Self-directed IRA

A self-directed individual retirement account is an individual retirement account (IRA), provided by some financial institutions in the United States, which allows alternative investments for retirement savings. Some examples of these alternative investments are: real estate, private mortgages, private company stock, oil and gas limited partnerships, precious metals, horses, and intellectual property. The complexity of the rules for self-directed IRA's[1] prompted the SEC to issue a public notice in 2011[2] against an increased risk of fraud.

In 2019, the maximum self-directed IRA and self-directed Roth IRA contribution is $6,000 or $7,000 if over the age of 50.[3]

Internal Revenue Service (IRS) regulations require that a qualified trustee, or custodian, hold IRA assets on behalf of the IRA owner. The trustee/custodian provides custody of the assets, processes all transactions, maintains other records pertaining to them, files required IRS reports, issues client statements, helps clients understand the rules and regulations pertaining to certain prohibited transactions, and performs other administrative duties on behalf of the self-directed IRA owner.

The account owner for all IRAs chooses among the investment options allowed by the IRA custodian. For regular IRAs these options usually include stocks, bonds, and mutual funds, but with a self-directed IRA, the term "self-directed" refers to the significantly broader range of alternative investments available to the account owner. IRA custodians are allowed to restrict the types of assets they will handle in addition to Internal Revenue Code (IRC) restrictions.

Checkbook control

Checkbook Control, sometimes called ”Alternative IRA,” “Self-Managed IRA,” “IRA LLC,” “Real Estate IRA,” or a “Checkbook IRA.” Checkbook Control is one of the strategies of self-directed IRA, where the owner can decide and invest its retirement funds in real estate, private loans, startup crowdfundings, precious metals like gold, cryptocurrency, and others, unlike with traditional custodians where the person usually limited only to the stock market. To achieve this strategy, a business LLC is established, and a checking account is opened. A custodian is then instructed to invest the IRA into the newly formed LLC (known as ”capitalization”). Essentially, they use the IRA funds to purchase the new LLC as an alternative asset investment on the investor’s behalf. It’s the only investment that will go through the custodian. Finally, the custodian sends you a capitalization check to the LLC’s checking account. After that, the investor has an IRA LLC with Checkbook Control, and manages the LLC, so that the investor gain flexibility in investments and can buy assets not available through regular brokerage accounts. Custodian used in this scenario only to fund in the LLC, therefore typically does not have any transaction fee, but has fixed one-time establishment fee and fixed maintenance fee.

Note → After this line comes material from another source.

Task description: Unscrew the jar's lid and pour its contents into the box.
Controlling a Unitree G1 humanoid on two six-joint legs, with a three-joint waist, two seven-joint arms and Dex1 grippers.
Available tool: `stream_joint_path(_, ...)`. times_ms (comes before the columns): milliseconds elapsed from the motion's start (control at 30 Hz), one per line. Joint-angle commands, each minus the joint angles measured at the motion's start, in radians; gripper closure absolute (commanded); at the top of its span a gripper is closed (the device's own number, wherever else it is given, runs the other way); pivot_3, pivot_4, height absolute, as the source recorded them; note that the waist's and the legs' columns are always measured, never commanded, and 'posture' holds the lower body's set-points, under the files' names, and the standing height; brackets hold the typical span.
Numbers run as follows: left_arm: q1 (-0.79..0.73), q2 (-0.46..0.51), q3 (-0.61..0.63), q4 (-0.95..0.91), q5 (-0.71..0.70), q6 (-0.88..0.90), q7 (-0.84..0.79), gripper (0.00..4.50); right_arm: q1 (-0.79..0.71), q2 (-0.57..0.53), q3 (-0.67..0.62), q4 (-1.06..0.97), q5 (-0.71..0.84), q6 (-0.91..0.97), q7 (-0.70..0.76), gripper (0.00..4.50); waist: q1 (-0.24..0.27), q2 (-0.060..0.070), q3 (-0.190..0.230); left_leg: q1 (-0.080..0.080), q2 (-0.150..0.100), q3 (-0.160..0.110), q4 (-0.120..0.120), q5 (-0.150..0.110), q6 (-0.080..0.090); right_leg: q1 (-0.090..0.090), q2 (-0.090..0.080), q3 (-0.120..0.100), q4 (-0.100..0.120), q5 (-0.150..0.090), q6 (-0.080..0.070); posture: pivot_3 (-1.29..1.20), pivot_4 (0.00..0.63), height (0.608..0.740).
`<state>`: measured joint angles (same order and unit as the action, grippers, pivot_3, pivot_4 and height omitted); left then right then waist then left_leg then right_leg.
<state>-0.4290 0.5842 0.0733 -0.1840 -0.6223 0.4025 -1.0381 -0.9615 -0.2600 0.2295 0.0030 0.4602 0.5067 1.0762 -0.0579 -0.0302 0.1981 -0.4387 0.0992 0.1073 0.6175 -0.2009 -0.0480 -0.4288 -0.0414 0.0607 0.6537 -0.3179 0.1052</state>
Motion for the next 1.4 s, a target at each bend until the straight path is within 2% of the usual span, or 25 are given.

There are classes of prohibited assets: collectibles (like baseball cards, stamps, and art), life insurance contracts. And in addition to prohibited assets, there is also a list of prohibited transactions and disqualified persons. In short, the investor cannot invest it's retirement savings to provide a loan to themselves, immediate family, or investment advisors. The investor cannot withdraw savings from their LLC or buy anything of value: purchase that benefits themselves or their relatives is considered a withdrawal from the retirement account and is subject to taxes and penalties because the tax-exempt money intended to be used only for investments for future retirement.

Prohibited asset types

Internal Revenue Code Section 408 prohibits IRA investments in life insurance and in collectibles such as artwork, rugs, antiques, metals (there are exceptions for certain kinds of bullion), gems, stamps, coins (there are exceptions for certain coins minted by the U.S. Treasury), alcoholic beverages, and certain other tangible personal property.

Prohibited transactions

IRS regulations prohibit transactions that are an improper use of the value in the account or annuity by the account owner, the account owner's beneficiary, or any other disqualified persons, as defined under Internal Revenue Code Section 4975.[4] In essence, IRA prohibited transactions are transactions that Congress has deemed inappropriate between IRAs and certain people associated with those IRAs. The IRS prohibited-transaction rules apply to all individual retirement accounts, such as traditional IRA and Roth IRA as well as SEP plans and SIMPLE IRA plans. These rules are generally designed to prevent self-dealing or conflict-of-interest transactions, which are transactions that directly or indirectly benefit the IRA holder or a disqualified person, and not the IRA or plan. Disqualified persons include the IRA holder, a fiduciary (e.g., the IRA holder or plan participant) and members of the IRA holder's family, such as the spouse, ancestor, lineal descendant (e.g., children), any spouse of a lineal descendant, and persons similarly financially related to the IRA holder.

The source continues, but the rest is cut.